— What needs to be done —
Look below for the line that contains "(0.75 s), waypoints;" and the line that contains "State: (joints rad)", then restate both of them and every line in between, exactly. No picture goes in the copy.

______________________________

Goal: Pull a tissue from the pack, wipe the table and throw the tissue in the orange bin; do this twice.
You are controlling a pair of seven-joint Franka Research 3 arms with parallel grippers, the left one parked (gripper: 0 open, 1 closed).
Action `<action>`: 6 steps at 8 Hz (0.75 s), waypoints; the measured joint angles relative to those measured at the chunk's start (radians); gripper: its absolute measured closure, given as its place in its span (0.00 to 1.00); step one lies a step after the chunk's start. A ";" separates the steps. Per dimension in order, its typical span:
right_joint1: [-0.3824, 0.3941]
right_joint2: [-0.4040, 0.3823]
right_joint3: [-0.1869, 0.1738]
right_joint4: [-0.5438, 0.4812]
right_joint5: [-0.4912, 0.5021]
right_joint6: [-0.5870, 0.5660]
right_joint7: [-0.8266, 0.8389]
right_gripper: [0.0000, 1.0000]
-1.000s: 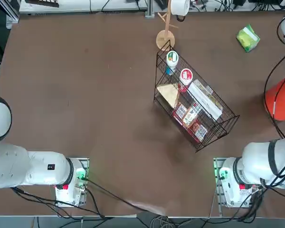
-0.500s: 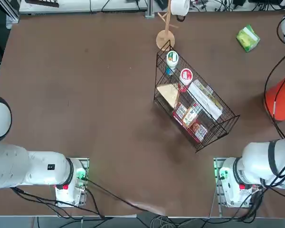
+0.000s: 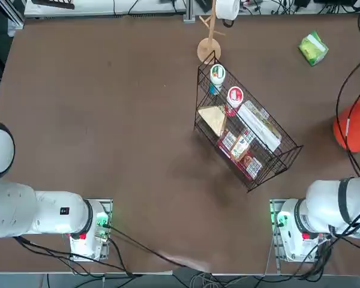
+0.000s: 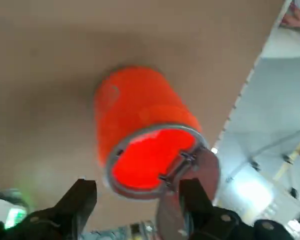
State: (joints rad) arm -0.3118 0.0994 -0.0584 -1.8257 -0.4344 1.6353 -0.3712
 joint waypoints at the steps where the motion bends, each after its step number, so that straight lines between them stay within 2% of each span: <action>1: 0.021 -0.014 0.009 0.059 0.081 -0.031 0.000 0.00; 3: 0.065 -0.020 0.015 0.145 0.223 -0.047 0.001 0.00; 6: 0.144 -0.020 0.017 0.247 0.371 -0.062 0.001 0.00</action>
State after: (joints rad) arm -0.1674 0.0798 -0.0410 -1.5788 -0.0632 1.5735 -0.3701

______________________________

— Result —
Action `<action>`: 6 steps at 8 Hz (0.75 s), waypoints; the measured joint angles relative to those measured at the chunk's start (radians); gripper: its absolute measured closure, given as its place in its span (0.00 to 1.00); step one lies a step after the chunk's start. A ";" separates the steps. Per dimension in order, its typical span:
right_joint1: [-0.3824, 0.3941]
right_joint2: [-0.4040, 0.3823]
right_joint3: [-0.1869, 0.1738]
right_joint4: [-0.5438, 0.4812]
right_joint5: [-0.4912, 0.5021]
right_joint6: [-0.5870, 0.5660]
right_joint7: [-0.8266, 0.8389]
right_gripper: [0.0000, 1.0000]
-1.000s: 
-0.500s: 
+0.000s: 
+0.000s: 
State: (joints rad) arm -0.3118 0.0994 -0.0584 -1.8257 -0.4344 1.6353 -0.3712

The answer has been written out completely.